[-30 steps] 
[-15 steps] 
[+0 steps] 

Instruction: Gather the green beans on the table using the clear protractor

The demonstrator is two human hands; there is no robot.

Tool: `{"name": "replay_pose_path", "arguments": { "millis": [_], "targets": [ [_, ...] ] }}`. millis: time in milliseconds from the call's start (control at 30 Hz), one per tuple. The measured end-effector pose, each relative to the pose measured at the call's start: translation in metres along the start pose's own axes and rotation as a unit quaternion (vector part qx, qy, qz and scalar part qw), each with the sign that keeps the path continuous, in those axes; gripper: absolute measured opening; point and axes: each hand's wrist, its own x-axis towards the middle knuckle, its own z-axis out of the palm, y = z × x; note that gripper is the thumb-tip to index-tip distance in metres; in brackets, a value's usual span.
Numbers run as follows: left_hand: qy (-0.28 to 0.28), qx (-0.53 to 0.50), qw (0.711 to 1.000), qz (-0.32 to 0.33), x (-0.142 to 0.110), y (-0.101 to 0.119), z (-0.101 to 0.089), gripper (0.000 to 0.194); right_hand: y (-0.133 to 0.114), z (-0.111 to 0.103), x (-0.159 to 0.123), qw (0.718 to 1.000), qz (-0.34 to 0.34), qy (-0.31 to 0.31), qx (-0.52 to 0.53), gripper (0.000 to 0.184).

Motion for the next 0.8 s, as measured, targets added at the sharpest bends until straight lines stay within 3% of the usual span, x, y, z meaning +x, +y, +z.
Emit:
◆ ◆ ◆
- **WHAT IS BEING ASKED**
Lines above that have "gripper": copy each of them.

- **EXERCISE ANSWER**
Tool: `{"name": "replay_pose_path", "arguments": { "millis": [_], "targets": [ [_, ...] ] }}`. millis: time in milliseconds from the call's start (control at 30 Hz), one per tuple. The measured end-effector pose, each relative to the pose measured at the call's start: translation in metres along the start pose's own axes and rotation as a unit quaternion (vector part qx, qy, qz and scalar part qw), each with the sign that keeps the path continuous, in those axes; gripper: absolute measured opening; point and axes: each hand's wrist, its own x-axis towards the middle knuckle, its own z-axis out of the palm, y = z × x; note that gripper is the thumb-tip to index-tip distance in metres; in brackets, a value's usual span.
Numbers run as follows: left_hand: qy (-0.28 to 0.28), qx (-0.53 to 0.50), qw (0.711 to 1.000), qz (-0.32 to 0.33), x (-0.142 to 0.110), y (-0.101 to 0.119), z (-0.101 to 0.089), gripper (0.000 to 0.194); right_hand: y (-0.133 to 0.114), z (-0.111 to 0.103), x (-0.159 to 0.123), qw (0.718 to 1.000), qz (-0.34 to 0.34), qy (-0.31 to 0.31), qx (-0.52 to 0.53), gripper (0.000 to 0.184).

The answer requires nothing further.